Come July 14, parents, family, friends and others can set up and contribute to a tax-exempt Kentucky Education Savings Plan Trust offered by the state.
The education fund will, for the first-time in Kentucky, allow people to save money to help pay for K-12 tuition without paying taxes on the money. Deposits into the fund are tax-free and remain so as long as they are spent on education-related expenses tied to school attendance.
While that can mean books, certain room and board fees and required technology for college students, the Kentucky Education Savings Plan Trust’s website defines “qualified education expenses” for K-12 students as tuition only. Because public schools don’t have tuition, the fund is beneficial solely to those who can send their children to private and parochial schools.

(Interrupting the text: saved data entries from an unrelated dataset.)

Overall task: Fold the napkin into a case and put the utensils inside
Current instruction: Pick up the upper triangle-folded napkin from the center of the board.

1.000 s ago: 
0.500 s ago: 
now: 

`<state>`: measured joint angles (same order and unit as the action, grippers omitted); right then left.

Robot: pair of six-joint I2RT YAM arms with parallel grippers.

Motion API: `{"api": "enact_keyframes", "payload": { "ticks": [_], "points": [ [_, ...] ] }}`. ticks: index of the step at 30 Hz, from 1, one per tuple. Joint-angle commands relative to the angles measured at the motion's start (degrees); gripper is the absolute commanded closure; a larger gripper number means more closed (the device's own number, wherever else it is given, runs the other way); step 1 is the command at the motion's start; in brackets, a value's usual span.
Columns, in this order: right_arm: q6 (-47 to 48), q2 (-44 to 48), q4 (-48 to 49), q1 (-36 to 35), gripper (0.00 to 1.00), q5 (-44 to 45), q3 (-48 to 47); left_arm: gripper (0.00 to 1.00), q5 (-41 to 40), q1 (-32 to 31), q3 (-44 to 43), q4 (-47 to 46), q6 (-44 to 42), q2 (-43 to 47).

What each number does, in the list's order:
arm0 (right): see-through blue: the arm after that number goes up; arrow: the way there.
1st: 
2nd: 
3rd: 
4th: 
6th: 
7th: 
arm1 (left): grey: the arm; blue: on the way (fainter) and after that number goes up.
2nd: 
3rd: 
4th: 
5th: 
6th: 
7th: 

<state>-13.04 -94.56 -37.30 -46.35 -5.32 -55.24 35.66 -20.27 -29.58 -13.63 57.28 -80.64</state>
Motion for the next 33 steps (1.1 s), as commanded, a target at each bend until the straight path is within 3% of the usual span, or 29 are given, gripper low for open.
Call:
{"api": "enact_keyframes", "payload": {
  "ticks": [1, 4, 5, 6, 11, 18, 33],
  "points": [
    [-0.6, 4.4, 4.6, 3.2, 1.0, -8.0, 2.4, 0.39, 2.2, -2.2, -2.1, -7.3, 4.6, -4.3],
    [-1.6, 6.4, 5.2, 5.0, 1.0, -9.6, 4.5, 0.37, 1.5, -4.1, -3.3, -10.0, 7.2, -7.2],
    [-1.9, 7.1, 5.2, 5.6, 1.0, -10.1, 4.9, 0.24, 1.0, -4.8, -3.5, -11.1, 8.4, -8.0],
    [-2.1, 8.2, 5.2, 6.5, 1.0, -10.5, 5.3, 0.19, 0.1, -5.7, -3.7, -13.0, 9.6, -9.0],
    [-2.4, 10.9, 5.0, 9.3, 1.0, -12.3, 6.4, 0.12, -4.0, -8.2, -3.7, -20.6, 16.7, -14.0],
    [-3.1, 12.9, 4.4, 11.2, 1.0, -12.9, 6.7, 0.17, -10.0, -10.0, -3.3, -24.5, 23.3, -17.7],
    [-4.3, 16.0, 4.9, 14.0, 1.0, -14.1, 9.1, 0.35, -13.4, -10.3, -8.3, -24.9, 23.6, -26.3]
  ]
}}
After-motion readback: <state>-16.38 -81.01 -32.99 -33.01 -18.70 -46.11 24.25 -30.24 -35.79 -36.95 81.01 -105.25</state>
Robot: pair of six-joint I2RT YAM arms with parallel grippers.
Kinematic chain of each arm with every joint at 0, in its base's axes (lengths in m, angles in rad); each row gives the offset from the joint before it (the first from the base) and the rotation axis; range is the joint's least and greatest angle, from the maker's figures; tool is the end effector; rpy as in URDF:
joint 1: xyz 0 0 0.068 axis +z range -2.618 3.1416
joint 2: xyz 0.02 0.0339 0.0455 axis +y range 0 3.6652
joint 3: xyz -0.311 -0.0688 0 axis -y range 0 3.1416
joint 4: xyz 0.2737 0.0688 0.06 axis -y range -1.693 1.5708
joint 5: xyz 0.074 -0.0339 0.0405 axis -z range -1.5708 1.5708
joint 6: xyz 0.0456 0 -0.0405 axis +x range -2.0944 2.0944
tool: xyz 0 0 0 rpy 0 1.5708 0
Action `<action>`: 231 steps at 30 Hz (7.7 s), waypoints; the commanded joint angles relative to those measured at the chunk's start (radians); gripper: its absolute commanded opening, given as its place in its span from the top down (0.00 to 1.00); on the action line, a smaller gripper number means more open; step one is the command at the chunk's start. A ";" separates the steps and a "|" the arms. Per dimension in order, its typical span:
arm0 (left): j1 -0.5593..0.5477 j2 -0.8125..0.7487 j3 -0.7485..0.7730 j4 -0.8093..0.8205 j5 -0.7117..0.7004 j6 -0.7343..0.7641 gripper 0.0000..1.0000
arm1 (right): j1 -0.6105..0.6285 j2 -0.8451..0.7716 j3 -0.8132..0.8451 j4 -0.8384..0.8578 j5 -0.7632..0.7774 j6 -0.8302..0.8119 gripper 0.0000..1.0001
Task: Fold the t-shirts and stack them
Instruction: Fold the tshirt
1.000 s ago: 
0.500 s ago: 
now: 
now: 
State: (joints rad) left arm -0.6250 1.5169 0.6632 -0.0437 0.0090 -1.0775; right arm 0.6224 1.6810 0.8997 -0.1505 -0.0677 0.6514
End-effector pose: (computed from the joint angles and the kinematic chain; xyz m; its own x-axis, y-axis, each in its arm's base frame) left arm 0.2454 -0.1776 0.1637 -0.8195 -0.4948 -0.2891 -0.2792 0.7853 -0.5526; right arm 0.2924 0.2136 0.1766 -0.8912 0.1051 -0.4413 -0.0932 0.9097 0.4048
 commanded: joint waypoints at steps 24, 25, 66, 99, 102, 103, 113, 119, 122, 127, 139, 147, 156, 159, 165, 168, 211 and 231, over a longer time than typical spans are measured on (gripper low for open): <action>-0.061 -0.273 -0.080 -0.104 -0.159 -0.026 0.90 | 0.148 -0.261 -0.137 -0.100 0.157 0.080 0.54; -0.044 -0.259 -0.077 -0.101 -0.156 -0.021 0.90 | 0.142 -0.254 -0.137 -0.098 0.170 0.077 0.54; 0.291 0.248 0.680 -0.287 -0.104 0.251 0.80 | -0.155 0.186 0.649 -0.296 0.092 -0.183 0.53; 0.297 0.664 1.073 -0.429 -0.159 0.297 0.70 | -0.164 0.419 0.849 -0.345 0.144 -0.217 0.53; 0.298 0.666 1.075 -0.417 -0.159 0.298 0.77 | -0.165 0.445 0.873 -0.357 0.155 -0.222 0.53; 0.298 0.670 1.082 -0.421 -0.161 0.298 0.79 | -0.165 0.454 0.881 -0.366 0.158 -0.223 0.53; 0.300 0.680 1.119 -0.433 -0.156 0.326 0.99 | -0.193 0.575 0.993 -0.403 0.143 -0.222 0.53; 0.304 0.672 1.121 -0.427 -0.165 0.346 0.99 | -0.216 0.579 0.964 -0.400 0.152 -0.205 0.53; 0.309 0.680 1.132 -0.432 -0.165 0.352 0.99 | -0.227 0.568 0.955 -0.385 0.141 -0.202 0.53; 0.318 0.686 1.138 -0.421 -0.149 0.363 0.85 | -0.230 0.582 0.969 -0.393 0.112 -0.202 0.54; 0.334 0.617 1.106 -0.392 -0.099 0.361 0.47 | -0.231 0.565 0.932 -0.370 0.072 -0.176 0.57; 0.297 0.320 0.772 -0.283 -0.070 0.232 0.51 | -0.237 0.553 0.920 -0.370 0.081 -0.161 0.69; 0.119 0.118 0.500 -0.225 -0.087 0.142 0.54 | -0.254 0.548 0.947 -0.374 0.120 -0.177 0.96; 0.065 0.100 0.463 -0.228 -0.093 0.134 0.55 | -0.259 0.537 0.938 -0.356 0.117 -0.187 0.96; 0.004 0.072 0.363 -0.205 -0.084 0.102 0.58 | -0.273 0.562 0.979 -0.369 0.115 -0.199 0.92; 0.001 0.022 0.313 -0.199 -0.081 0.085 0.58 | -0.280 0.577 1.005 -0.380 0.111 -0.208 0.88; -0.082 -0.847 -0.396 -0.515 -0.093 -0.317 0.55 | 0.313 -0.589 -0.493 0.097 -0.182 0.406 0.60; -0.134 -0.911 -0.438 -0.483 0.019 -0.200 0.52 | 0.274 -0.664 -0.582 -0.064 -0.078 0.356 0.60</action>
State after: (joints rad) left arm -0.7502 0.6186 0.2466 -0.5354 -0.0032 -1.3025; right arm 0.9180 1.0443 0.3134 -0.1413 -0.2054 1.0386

The Kentucky General Assembly changed the law during the 2018 session to expand the use of the Kentucky Education Savings Plan Trust, also known as a 529 plan, to elementary, middle and high school. Funds from the trusts could previously only be used for higher education.
Parents can withdraw as much as $10,000 a year from the education fund to pay for K-12 tuition, and each donor can place up to $15,000 in the trust each year to receive an annual federal gift tax exclusion.
“We encourage families to start saving for educational cost while their children are young, and timing is certainly a factor if a family is saving for K-12 tuition,” David Lawhorn, program manager for Kentucky Education Savings Plan Trust, said in a news release. The trust “offers many advantages for Kentucky residents, and this new law gives families an opportunity to leverage those benefits for many years.”
Anyone can open an account for a student or future student with an initial deposit of $25 or by opting to automatically deduct at least $15 per pay period from his or her paycheck. Others also can donate toward an existing Kentucky Education Savings Plan Trust.
Should the beneficiary of the education fund not use all the money in the account, then it can be transferred to an eligible family member.
There is no state income tax deduction tied to these funds, and a management fee ranging from 0.56 percent to 0.91 percent is charged annually.